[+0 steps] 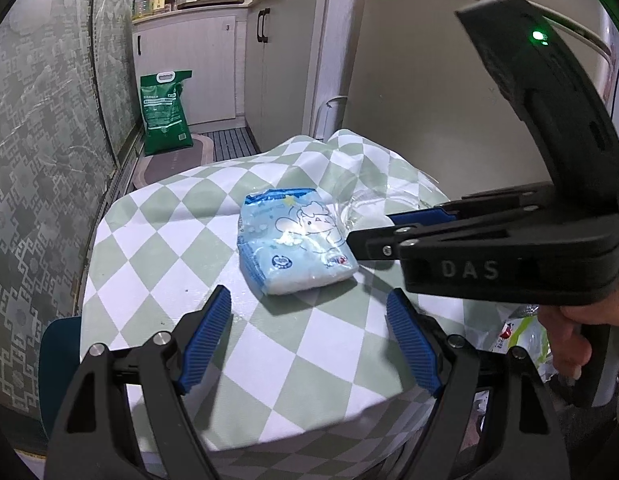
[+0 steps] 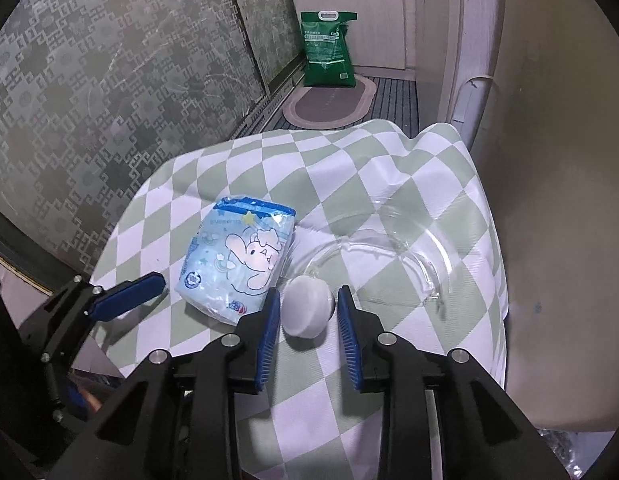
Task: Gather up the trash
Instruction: 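Grasp the white round cap with the right tool, then grasp the blue-and-white packet with the left tool while the right tool holds the cap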
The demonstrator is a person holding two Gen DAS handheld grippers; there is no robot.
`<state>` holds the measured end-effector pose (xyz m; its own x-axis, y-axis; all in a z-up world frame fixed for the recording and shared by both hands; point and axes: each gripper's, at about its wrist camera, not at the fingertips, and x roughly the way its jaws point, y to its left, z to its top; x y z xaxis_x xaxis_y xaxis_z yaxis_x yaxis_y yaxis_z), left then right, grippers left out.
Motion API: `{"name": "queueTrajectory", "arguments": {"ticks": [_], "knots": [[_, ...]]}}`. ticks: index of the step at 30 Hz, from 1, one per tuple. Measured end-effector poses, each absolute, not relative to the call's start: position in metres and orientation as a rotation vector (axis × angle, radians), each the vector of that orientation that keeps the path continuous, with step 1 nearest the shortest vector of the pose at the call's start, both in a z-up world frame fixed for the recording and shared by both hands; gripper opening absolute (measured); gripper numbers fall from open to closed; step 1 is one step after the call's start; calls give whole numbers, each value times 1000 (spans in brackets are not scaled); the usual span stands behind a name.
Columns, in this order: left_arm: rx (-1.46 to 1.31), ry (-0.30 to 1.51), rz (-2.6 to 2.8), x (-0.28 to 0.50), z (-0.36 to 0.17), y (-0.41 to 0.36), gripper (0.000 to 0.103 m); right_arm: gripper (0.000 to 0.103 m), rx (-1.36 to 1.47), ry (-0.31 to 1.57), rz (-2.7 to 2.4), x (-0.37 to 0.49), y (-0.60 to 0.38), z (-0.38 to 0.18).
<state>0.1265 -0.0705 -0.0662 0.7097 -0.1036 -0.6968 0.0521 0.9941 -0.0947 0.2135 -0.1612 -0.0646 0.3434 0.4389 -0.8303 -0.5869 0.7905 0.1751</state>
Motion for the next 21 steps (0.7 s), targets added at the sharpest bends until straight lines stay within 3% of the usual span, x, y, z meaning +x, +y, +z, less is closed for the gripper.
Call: {"name": "queueTrajectory", "arguments": {"ticks": [21], "knots": [[-23, 759, 0, 152, -73, -83, 79, 28, -9, 976, 697, 217, -200, -40]]}}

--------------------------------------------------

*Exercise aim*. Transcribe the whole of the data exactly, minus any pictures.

*Your response*.
[+0 steps] 
[+0 steps] 
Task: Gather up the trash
Instruction: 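Grasp the white round cap with the right tool, then grasp the blue-and-white packet with the left tool while the right tool holds the cap
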The demonstrator is a person holding two Gen DAS handheld grippers; there is no robot.
`<state>` holds the measured end-effector pose (xyz m; its own x-axis, y-axis; all in a z-up world frame fixed for the recording and shared by both hands; point and axes: each gripper's, at about its wrist camera, not at the fingertips, and x roughly the way its jaws point, y to its left, z to its top; x y z xaxis_x xaxis_y xaxis_z yaxis_x yaxis_y yaxis_z), left then right, grippers left out.
Motion API: `{"name": "queueTrajectory", "arguments": {"ticks": [_], "knots": [[_, ...]]}}`. ticks: index of the step at 30 Hz, from 1, one per tuple. Measured end-effector poses, each absolute, not relative to the call's start: position in metres and orientation as a rotation vector (axis × angle, radians), each the vector of that orientation that keeps the path continuous, with step 1 nearest the shortest vector of the pose at the call's start, both in a z-up world frame fixed for the recording and shared by both hands; gripper opening absolute (measured); gripper numbers fall from open to closed; step 1 is one step after the call's start; calls give whole numbers, each value times 1000 (spans in brackets are not scaled); the usual span stands behind a name.
Columns, in this order: left_arm: rx (-1.46 to 1.31), ry (-0.30 to 1.51), rz (-2.6 to 2.8), x (-0.28 to 0.50), z (-0.36 to 0.17), y (-0.41 to 0.36), gripper (0.000 to 0.103 m); right_arm: gripper (0.000 to 0.103 m), rx (-1.36 to 1.47), ry (-0.31 to 1.57), rz (-2.7 to 2.4), x (-0.37 to 0.49), y (-0.60 to 0.38), z (-0.38 to 0.18).
<state>0.1265 -0.0705 -0.0662 0.7097 -0.1036 -0.6968 0.0521 0.9941 -0.0947 0.2135 -0.1612 -0.0646 0.3434 0.4389 -0.8303 -0.5869 0.7905 0.1751</state>
Motion for the next 21 steps (0.7 s), targets added at the sharpest bends until straight lines stay within 3% of the usual span, x, y, z meaning +x, +y, +z, less is closed for the gripper.
Call: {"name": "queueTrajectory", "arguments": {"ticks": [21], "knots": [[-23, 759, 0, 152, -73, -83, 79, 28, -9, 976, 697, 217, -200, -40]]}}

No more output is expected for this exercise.